Март, 1. Возвращается в Москву.

— 10. Впервые встречается с С. А. Толстой.

— 14 (?). Читает «Анну Снегину» и стихи из цикла «Персидские мотивы» на собрании литературной группы «Перевал» в Доме Герцена.

— 15–16. Выезжает в Константиново.

— 17. Получает в Кузьминском волисполкоме временное свидетельство об удостоверении личности сроком до 17 сентября 1925 г.

— 18. Возвращается из Константинова в Москву.

— 20. Журнал «Город и деревня» печатает окончание поэмы «Мой путь» (строки 124–180) и отрывки из поэмы «Анна Снегина» (строки 57–80, 217–318).

— 24. Делает дарственную надпись на книге «Москва кабацкая» A.A. Миклашевской.

— до 25. В Госиздате выходит книга «Песнь о великом походе» с иллюстрациями художника И. А. Француза.

— 27. Пишет H.H. Накорякову, зав. отделом художественной литературы Госиздата, по поводу альманаха «Поляне». «По замыслу Есенина альманах должен стать вехой современной литературы с некоторой ориентацией на деревню».(В. Наседкин). Альманах не вышел.

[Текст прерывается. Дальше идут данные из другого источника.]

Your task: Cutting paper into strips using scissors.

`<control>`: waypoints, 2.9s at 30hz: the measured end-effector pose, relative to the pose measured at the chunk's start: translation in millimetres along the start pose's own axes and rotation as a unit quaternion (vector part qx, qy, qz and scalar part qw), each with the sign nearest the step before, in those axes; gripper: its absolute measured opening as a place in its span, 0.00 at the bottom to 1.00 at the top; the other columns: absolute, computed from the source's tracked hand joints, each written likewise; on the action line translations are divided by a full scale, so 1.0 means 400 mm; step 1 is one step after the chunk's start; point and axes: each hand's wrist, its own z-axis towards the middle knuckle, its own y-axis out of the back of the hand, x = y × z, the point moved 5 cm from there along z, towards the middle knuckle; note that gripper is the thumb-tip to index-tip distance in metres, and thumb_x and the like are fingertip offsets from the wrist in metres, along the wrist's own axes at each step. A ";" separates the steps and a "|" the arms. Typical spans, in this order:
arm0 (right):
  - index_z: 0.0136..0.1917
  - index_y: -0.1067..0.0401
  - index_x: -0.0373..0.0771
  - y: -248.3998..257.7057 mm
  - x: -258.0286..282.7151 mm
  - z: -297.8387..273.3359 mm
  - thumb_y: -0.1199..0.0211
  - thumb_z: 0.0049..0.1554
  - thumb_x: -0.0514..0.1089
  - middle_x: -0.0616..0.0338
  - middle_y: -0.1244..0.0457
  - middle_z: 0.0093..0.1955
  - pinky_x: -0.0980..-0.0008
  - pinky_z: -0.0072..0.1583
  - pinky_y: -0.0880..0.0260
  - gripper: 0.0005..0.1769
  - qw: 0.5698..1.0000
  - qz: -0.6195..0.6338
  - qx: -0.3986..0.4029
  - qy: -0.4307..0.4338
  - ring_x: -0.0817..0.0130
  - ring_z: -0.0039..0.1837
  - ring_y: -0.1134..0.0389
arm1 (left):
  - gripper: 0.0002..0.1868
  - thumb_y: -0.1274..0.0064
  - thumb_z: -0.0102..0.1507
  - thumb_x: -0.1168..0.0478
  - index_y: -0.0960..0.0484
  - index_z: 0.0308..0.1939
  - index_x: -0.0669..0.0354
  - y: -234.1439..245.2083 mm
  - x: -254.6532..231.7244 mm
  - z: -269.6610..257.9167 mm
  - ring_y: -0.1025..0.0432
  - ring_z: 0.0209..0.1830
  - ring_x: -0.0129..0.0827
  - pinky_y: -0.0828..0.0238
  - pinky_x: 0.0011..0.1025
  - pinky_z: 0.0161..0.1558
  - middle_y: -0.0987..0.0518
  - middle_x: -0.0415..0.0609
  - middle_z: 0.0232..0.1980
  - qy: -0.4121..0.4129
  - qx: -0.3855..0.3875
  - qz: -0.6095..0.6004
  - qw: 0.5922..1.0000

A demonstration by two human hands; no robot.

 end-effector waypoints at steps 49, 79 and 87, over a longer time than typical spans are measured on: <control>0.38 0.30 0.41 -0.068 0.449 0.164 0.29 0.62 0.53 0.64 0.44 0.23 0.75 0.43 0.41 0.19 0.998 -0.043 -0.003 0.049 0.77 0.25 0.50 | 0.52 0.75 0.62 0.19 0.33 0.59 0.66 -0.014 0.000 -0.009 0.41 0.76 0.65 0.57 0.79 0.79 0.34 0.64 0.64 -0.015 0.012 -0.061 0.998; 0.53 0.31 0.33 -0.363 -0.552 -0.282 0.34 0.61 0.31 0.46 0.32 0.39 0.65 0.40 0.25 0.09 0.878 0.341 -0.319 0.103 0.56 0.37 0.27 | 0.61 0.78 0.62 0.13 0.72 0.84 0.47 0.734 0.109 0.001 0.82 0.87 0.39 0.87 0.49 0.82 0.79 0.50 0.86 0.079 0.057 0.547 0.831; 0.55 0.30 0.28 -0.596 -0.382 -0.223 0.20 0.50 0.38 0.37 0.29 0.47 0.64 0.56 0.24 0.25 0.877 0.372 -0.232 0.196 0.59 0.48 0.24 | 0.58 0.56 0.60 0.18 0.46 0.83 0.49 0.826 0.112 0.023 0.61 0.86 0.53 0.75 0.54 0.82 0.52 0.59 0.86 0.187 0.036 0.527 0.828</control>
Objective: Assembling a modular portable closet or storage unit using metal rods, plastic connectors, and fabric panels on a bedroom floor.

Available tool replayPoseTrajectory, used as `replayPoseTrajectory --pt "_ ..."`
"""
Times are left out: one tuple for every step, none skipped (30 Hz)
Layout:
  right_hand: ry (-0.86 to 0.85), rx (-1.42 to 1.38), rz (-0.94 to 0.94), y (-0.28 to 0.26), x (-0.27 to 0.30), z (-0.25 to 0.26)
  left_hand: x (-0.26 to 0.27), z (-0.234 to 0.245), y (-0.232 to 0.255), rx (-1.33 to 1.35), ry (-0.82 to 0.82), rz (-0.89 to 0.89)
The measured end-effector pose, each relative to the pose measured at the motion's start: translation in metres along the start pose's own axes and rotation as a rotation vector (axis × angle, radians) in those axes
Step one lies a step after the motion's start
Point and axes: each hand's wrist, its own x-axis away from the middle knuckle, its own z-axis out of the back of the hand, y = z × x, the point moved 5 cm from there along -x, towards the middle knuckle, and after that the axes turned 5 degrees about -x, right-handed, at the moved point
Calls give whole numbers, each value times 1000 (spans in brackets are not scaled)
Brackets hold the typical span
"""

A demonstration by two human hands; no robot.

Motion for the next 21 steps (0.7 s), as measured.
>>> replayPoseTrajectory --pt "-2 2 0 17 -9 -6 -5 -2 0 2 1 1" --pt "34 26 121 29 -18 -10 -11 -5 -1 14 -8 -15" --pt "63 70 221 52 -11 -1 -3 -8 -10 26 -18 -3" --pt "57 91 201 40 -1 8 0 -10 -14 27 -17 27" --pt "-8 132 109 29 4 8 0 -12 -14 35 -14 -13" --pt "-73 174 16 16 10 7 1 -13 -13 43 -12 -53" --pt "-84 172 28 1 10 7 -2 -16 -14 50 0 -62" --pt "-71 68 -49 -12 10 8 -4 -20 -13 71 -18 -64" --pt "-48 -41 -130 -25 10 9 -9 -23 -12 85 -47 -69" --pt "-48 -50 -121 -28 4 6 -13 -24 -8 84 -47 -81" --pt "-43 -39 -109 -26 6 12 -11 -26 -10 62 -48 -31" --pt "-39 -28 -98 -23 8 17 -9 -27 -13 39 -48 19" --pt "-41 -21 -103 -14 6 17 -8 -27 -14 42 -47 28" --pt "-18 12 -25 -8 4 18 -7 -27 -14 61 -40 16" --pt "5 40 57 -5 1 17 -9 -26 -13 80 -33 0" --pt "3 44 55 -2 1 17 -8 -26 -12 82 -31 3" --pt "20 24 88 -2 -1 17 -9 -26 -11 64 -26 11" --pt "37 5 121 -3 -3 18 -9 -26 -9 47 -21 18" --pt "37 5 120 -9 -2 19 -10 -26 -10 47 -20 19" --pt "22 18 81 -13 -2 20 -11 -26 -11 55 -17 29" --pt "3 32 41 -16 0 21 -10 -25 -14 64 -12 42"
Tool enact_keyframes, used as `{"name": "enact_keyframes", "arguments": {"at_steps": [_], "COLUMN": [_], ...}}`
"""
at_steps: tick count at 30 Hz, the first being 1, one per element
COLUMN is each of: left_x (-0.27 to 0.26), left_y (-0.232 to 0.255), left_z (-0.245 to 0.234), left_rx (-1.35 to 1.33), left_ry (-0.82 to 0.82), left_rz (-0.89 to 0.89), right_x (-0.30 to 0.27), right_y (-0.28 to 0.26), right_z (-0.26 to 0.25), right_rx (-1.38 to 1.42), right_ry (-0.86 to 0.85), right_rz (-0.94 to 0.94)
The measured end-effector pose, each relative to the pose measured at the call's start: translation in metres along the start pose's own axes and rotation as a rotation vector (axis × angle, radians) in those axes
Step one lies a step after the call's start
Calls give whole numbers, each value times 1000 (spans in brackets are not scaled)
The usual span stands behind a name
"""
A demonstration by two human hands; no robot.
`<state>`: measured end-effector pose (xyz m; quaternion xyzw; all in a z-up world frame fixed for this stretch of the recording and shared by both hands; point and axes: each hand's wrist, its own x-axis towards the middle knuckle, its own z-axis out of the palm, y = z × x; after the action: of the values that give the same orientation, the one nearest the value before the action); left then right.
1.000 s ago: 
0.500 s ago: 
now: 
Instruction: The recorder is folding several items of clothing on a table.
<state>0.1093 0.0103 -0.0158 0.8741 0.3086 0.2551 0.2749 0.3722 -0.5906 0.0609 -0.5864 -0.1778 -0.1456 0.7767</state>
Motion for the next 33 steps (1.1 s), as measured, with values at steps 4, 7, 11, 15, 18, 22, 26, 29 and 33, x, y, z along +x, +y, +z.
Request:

Выезжает из Москвы в Баку.

— 30. Прибывает в Баку, останавливается у П. И. Чагина.

Апрель, 3. Читает стихи на заседании кружка рабочих писателей и поэтов при газете «Бакинский рабочий».

— конец месяца. В московском издательстве «Современная Россия» выходит книга «О России и революции».

Май, 1. Принимает участие в праздновании 1 Мая в пригороде Баку Балаханы на закладке нового рабочего поселка имени Степана Разина, выступает с чтением своих стихов, исполняет частушки.

— Читает стихи из цикла «Персидские мотивы» на даче П. И. Чагина в Мардакянах (пригород Баку) в присутствии С. М. Кирова, первого секретаря ЦК АКП(б).

— Журнал «Город и деревня» печатает отрывок из поэмы «Анна Снегина» (строки 499–581).

— 1 и 3. В «Бакинском рабочем» — «Анна Снегина» с посвящением А. К. Воронскому.